- Opening Delimiter -

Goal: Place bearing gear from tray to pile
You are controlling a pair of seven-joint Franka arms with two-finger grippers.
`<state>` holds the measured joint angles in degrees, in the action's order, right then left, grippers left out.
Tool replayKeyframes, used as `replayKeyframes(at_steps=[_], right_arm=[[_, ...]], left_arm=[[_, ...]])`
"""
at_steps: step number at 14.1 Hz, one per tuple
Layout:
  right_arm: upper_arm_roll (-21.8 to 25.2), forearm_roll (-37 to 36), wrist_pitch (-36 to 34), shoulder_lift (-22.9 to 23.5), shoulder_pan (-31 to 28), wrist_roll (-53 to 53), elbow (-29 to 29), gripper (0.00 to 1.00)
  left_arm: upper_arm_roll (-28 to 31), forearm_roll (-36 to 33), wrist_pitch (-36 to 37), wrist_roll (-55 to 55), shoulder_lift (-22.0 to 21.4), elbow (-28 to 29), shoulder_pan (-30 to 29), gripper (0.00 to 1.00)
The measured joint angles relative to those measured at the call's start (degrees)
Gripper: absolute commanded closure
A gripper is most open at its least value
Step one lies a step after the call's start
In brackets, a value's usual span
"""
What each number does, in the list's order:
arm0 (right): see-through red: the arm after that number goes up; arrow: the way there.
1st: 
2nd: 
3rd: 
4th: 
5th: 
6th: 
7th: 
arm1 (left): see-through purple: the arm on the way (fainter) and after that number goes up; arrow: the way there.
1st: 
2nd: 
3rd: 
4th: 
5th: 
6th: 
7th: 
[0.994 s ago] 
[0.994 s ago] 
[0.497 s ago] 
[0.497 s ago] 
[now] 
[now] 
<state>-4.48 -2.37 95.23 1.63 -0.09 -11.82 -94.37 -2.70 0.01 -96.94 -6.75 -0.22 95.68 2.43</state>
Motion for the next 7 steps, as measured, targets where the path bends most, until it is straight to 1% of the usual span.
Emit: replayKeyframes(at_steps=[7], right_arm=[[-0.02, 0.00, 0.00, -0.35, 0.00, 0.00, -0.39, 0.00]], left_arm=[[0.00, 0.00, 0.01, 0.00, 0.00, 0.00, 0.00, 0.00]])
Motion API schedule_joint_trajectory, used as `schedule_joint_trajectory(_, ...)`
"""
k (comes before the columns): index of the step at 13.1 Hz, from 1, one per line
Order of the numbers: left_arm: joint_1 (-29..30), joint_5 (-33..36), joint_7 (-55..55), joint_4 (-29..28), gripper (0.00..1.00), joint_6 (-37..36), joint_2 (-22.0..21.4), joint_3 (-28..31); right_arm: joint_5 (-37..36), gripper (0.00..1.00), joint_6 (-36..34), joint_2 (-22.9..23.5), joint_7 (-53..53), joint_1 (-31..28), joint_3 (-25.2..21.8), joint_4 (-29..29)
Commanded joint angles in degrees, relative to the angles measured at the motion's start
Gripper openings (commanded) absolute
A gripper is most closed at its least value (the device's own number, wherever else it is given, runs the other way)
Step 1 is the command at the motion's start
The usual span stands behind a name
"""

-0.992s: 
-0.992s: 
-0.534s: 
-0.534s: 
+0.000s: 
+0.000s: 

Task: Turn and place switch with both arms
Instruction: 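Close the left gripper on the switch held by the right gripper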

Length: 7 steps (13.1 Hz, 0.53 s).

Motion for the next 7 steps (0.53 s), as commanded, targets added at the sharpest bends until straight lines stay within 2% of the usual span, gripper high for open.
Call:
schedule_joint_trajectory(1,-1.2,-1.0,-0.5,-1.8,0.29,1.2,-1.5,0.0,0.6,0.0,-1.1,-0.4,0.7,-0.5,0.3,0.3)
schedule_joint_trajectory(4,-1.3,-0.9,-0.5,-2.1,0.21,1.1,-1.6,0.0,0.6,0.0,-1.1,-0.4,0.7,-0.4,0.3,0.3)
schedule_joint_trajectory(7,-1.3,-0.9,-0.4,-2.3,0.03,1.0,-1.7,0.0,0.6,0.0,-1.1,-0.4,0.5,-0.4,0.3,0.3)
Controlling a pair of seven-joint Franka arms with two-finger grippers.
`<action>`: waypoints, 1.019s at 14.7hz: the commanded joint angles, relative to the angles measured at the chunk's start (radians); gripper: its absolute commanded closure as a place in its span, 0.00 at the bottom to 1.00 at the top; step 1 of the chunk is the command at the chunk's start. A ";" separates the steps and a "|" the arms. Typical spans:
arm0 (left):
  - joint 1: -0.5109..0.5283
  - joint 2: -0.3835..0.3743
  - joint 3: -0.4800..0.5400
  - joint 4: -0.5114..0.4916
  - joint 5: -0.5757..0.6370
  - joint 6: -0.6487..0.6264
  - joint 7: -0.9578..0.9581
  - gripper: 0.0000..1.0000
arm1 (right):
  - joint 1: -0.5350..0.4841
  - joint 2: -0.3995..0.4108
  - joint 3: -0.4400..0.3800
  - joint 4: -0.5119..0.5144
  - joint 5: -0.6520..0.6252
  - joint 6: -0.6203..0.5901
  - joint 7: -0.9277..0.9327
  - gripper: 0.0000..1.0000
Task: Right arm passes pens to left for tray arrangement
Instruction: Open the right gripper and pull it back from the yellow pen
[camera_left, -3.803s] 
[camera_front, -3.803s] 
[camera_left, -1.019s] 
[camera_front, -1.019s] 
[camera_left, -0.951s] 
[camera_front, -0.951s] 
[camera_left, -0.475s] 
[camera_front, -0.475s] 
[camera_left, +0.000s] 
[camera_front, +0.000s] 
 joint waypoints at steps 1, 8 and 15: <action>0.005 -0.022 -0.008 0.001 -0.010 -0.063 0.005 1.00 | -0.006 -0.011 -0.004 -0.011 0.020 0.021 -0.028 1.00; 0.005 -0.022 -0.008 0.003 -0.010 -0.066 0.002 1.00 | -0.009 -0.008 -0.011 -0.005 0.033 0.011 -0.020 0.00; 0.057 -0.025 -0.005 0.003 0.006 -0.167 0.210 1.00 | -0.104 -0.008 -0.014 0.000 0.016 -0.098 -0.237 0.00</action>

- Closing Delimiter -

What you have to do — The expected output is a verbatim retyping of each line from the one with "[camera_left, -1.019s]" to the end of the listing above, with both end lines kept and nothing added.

Task response —
[camera_left, -1.019s] 
[camera_front, -1.019s] 
[camera_left, -0.951s] 
[camera_front, -0.951s] 
[camera_left, -0.475s] 
[camera_front, -0.475s] 
[camera_left, +0.000s] 
[camera_front, +0.000s] 
 joint waypoints at steps 1, 8 and 15: <action>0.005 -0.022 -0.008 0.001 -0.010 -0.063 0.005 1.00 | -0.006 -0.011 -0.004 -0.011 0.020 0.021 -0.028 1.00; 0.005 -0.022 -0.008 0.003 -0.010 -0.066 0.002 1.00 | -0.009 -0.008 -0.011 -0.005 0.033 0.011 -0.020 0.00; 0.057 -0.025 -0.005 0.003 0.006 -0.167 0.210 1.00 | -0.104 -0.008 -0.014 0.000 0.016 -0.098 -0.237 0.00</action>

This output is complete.